» **TASK BRIEF**
Each entry must be given again exactly as it appears, with images excluded.

=== Section Start ===

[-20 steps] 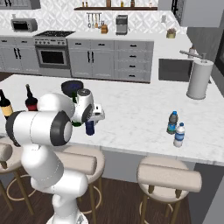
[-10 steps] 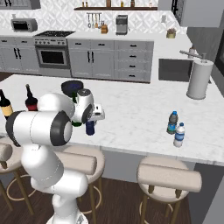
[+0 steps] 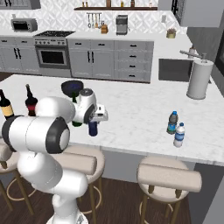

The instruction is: Move the plastic bottles in the middle to the plastics group, and the glass bottles in the middle to the glass group.

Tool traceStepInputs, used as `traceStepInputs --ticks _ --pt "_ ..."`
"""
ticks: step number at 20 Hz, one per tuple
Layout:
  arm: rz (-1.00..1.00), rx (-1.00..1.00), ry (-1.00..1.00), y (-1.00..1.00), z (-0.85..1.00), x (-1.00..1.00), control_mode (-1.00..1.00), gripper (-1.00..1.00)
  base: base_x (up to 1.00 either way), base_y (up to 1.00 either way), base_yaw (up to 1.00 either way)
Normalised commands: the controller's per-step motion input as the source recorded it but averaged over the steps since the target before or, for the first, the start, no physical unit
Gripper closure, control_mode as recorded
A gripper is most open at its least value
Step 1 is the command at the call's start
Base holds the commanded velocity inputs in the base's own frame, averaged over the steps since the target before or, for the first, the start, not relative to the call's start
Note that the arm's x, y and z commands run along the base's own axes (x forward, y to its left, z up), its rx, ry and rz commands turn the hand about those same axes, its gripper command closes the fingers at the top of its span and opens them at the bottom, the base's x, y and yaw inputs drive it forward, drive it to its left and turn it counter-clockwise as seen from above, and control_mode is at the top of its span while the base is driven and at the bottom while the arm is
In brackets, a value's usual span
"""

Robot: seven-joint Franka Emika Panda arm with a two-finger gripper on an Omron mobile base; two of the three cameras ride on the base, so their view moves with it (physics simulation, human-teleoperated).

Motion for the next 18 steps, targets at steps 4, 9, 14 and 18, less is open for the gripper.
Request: traceStepInputs --ticks 4,9,14,18 --pt "-0.20 0.01 0.00 -0.72 0.39 -0.08 -1.00 1.00 0.00 0.00 0.00" --pt "-0.17 0.02 0.00 -0.93 0.33 0.01 -1.00 1.00 0.00 0.00 0.00" --pt "-0.12 0.03 0.00 -1.00 0.29 0.11 -1.00 1.00 0.00 0.00 0.00" --pt "-0.09 0.02 0.01 -0.97 0.20 0.14 -1.00 1.00 0.00 0.00 0.00"
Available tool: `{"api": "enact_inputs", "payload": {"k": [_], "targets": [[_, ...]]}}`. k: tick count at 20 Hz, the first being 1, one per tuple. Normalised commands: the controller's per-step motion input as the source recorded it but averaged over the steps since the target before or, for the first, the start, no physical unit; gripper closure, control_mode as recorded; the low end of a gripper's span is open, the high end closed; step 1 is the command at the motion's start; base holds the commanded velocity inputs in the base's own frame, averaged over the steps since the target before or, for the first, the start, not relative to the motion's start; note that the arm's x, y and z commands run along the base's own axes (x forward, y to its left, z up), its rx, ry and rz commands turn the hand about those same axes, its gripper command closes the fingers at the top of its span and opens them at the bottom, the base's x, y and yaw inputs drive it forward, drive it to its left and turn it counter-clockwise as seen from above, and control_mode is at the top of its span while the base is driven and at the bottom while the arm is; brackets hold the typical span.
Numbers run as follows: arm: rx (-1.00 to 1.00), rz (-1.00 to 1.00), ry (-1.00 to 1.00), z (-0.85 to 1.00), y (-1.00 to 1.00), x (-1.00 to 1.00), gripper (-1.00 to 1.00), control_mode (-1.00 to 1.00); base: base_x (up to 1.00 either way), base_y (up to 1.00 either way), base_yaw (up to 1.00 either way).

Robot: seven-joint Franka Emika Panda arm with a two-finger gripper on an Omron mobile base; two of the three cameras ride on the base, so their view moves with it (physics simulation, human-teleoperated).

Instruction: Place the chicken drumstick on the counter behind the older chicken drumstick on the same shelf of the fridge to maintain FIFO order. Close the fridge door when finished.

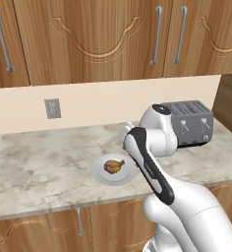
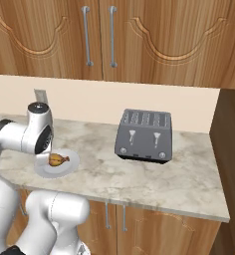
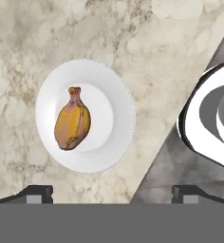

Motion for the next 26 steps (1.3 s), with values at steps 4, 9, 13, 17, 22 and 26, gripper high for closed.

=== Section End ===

» **OUTPUT FOR THIS TASK**
[-20 steps] 
[-10 steps] 
[+0 steps] 

The instruction is: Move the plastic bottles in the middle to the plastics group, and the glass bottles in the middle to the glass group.

Tool traceStepInputs, used as `traceStepInputs --ticks _ --pt "_ ..."`
"""
ticks: step number at 20 Hz, one per tuple
Layout:
  arm: rz (-1.00..1.00), rx (-1.00..1.00), ry (-1.00..1.00), y (-1.00..1.00), z (-0.85..1.00), x (-1.00..1.00), control_mode (-1.00..1.00), gripper (-1.00..1.00)
  base: base_x (up to 1.00 either way), base_y (up to 1.00 either way), base_yaw (up to 1.00 either way)
Normalised commands: the controller's per-step motion input as the source recorded it but averaged over the steps since the target before or, for the first, the start, no physical unit
Gripper closure, control_mode as recorded
A gripper is most open at its least value
Step 1 is the command at the call's start
Base holds the commanded velocity inputs in the base's own frame, averaged over the steps since the target before or, for the first, the start, not relative to the call's start
Note that the arm's x, y and z commands run along the base's own axes (x forward, y to its left, z up), its rx, ry and rz commands turn the hand about those same axes, its gripper command closes the fingers at the top of its span and opens them at the bottom, the base's x, y and yaw inputs drive it forward, drive it to its left and turn it counter-clockwise as seen from above, and control_mode is at the top of its span while the base is driven and at the bottom while the arm is
In brackets, a value's usual span
"""

Robot: seven-joint Franka Emika Panda arm with a two-finger gripper on an Omron mobile base; two of the three cameras ride on the base, so their view moves with it (physics simulation, human-teleoperated).

Motion for the next 18 steps, targets at steps 4, 9, 14 and 18, less is open for the gripper.
Request: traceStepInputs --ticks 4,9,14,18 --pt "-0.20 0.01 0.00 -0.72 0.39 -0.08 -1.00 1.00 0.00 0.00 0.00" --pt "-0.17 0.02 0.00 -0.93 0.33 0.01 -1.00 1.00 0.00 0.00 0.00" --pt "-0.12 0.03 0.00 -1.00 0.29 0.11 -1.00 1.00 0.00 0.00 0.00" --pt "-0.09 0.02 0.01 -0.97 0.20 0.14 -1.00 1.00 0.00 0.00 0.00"
Available tool: `{"api": "enact_inputs", "payload": {"k": [_], "targets": [[_, ...]]}}`. k: tick count at 20 Hz, the first being 1, one per tuple. Normalised commands: the controller's per-step motion input as the source recorded it but averaged over the steps since the target before or, for the first, the start, no physical unit; gripper closure, control_mode as recorded; the low end of a gripper's span is open, the high end closed; step 1 is the command at the motion's start; base holds the commanded velocity inputs in the base's own frame, averaged over the steps since the target before or, for the first, the start, not relative to the motion's start; note that the arm's x, y and z commands run along the base's own axes (x forward, y to its left, z up), its rx, ry and rz commands turn the hand about those same axes, its gripper command closes the fingers at the top of its span and opens them at the bottom, the base's x, y and yaw inputs drive it forward, drive it to its left and turn it counter-clockwise as seen from above, and control_mode is at the top of its span while the base is driven and at the bottom while the arm is; brackets hold the typical span.
Numbers run as follows: arm: rx (-1.00 to 1.00), rz (-1.00 to 1.00), ry (-1.00 to 1.00), z (-0.85 to 1.00), y (-1.00 to 1.00), x (-1.00 to 1.00), gripper (-1.00 to 1.00), control_mode (-1.00 to 1.00); base: base_x (up to 1.00 either way), base_y (up to 1.00 either way), base_yaw (up to 1.00 either way).

Robot: seven-joint Franka Emika Panda arm with a two-finger gripper on an Omron mobile base; two of the three cameras ride on the base, so their view moves with it (physics simulation, human-teleoperated).

Instruction: Place the chicken drumstick on the counter behind the older chicken drumstick on the same shelf of the fridge to maintain FIFO order. Close the fridge door when finished.


Motion for the next 26 steps (1.3 s), with values at steps 4, 9, 13, 17, 22 and 26, gripper high for closed.

That completes the exercise.